▶ EXERCISE PROMPT
Nothing is needed except the lines below that run from the one with "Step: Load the" through the one with "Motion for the", repeated exactly.
===== RECORDED INFORMATION
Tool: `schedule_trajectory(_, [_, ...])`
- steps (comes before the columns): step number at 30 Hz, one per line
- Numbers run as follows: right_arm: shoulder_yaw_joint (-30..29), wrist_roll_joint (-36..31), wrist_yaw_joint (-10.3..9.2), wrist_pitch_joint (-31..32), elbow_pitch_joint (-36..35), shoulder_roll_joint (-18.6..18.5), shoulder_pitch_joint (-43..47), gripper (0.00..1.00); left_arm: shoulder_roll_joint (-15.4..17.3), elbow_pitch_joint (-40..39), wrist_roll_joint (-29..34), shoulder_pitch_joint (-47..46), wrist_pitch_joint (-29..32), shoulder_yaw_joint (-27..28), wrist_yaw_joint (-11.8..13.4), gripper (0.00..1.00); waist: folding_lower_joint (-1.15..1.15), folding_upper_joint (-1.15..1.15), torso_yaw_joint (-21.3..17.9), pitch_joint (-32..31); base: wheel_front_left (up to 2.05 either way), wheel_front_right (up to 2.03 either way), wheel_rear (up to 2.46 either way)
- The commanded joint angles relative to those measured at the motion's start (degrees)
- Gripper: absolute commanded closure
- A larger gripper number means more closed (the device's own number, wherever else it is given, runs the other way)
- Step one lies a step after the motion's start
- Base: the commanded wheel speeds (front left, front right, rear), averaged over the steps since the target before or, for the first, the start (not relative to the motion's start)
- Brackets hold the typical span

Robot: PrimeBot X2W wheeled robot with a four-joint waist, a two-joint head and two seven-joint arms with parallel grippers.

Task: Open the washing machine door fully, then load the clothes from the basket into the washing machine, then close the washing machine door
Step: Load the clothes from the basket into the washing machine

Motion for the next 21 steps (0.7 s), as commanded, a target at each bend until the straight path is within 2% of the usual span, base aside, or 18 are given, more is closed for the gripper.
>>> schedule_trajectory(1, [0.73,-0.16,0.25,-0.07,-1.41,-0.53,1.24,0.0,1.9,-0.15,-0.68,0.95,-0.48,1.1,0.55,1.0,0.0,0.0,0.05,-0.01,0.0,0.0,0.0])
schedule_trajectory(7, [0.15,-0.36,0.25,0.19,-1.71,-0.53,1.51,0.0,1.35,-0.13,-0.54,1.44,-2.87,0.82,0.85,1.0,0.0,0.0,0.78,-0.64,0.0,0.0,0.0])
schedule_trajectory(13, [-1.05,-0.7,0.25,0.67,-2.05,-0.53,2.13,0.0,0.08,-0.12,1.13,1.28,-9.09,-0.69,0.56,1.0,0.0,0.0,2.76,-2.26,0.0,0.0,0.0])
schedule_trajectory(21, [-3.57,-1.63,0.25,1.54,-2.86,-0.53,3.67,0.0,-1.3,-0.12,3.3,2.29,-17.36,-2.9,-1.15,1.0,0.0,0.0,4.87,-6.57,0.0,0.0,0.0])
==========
▶ RESPONSE BOX
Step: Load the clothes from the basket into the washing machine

Motion for the next 21 steps (0.7 s), as commanded, a target at each bend until the straight path is within 2% of the usual span, base aside, or 18 are given, more is closed for the gripper.

No further work is required for this exercise.